#### [Task to carry out]
Search the material for the string "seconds", then show every line where it turns up.

Collected data START

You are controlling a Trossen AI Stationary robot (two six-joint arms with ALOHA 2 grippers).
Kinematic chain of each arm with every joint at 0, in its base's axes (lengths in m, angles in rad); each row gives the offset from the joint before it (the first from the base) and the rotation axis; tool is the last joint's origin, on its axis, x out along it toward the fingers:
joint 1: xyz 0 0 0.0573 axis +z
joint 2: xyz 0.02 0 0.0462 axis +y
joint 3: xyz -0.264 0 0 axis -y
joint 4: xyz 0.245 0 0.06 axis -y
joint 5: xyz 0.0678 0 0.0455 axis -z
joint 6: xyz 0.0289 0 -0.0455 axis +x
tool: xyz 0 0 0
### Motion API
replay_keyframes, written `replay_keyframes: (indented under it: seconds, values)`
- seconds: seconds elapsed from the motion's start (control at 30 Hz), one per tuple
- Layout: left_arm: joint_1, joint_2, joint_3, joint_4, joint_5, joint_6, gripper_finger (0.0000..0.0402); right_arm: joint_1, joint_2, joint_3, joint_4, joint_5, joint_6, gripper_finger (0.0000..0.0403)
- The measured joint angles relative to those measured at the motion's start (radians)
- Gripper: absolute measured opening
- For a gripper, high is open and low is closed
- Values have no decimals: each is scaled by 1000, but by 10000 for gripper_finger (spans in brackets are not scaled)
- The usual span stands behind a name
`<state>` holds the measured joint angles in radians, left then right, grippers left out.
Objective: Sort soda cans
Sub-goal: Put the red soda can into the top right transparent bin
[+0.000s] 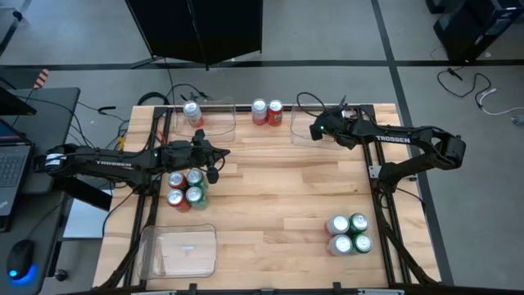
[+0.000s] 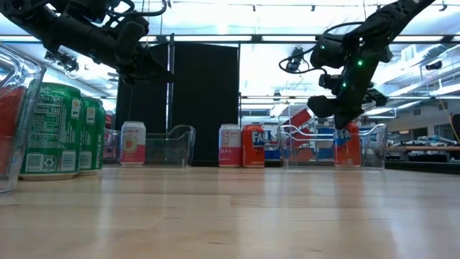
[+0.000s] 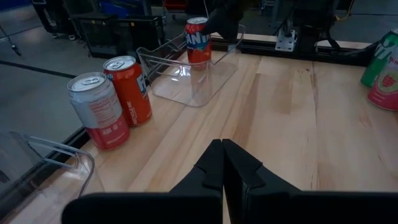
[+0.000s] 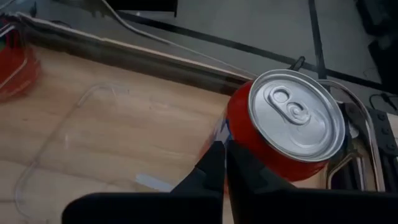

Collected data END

#### [Answer space]
replay_keyframes, written `replay_keyframes: (indented under it: seconds, values)`
- seconds: seconds elapsed from the motion's start (control at 30 Hz), one per tuple

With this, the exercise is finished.